Pero él se iba a su rancho. Todos los domingos, todas las vacaciones.

Con tanta riqueza, pensábamos que era un enorme predio, con árboles por todos lados, una casa lujosa, animales y un sinfín de cosas con que entretenerse.

La verdad, es que el rancho de don Beto era un erial. Unos cuantos chaparros y árboles deshojados componían el panorama. Se podía ver quien venía por el camino, porque nada obstruía la vista.

No había mucho que hacer. La casa sí era grande, pero seguía teniendo el mismo aspecto de cuando él era niño. Alrededor, las otras construcciones agonizaban en sus paredes de piedra y muros descascarados.

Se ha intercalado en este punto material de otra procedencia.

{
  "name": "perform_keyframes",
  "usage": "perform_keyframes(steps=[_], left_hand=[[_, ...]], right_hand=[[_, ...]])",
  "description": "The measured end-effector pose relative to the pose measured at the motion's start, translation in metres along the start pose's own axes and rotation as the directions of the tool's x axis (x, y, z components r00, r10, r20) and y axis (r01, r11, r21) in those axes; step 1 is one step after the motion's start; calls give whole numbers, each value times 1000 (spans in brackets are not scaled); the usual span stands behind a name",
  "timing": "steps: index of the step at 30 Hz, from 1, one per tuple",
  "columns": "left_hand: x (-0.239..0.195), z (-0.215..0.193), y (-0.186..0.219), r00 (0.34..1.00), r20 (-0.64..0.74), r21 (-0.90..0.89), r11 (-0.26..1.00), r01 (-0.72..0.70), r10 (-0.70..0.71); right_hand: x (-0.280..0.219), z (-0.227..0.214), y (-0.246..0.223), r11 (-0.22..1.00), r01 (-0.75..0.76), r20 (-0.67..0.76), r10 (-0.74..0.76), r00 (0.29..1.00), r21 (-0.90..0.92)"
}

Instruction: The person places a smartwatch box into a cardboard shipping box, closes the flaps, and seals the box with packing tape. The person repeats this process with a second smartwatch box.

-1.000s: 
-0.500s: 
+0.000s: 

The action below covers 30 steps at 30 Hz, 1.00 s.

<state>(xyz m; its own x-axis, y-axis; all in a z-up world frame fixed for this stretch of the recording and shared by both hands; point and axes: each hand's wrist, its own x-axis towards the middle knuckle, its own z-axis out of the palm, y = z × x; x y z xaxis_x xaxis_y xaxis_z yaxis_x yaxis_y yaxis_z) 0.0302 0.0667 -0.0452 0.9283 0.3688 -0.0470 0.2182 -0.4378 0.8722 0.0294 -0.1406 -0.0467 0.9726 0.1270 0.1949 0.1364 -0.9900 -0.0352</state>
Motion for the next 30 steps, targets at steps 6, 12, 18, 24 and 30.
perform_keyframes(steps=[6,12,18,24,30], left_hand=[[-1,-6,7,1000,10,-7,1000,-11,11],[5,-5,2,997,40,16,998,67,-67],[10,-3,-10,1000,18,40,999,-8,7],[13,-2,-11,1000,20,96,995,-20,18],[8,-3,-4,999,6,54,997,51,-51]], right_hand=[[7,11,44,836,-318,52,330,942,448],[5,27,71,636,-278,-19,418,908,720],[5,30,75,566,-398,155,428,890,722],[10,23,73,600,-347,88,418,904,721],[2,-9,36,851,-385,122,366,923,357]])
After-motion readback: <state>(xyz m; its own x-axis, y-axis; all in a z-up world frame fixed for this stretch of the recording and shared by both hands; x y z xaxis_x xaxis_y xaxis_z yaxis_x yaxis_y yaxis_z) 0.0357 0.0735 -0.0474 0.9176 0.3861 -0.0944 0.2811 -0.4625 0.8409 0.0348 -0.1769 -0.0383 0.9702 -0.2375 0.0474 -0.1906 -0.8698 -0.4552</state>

Ahí creció, y de ahí salió para convertirse en hombre importante.  Ahí se quedaron sus padres y ahí murieron.

Cuando la heredó nada le hizo, sólo la mantuvo. Pero cada domingo iba a su rancho, a su casa. Al frente de la vivienda, el techo se prolongaba hacia el frente, sostenido por unas columnas de madera. Ahí, a la sombra, sacaba un sillón grande sin recuerdos, y se sentaba a leer, o a quedarse viendo el horizonte.

Ya más maduro, sólo se sentaba y se dormía, como cualquier anciano de pueblo. Toda la tarde en el fresco inexistente de esas regiones.

Así pasaba las tardes, pudiendo estar en cualquier otro lugar.

Pero sólo ahí, nos decía, encontraba la paz que el espíritu requiere para seguir adelante.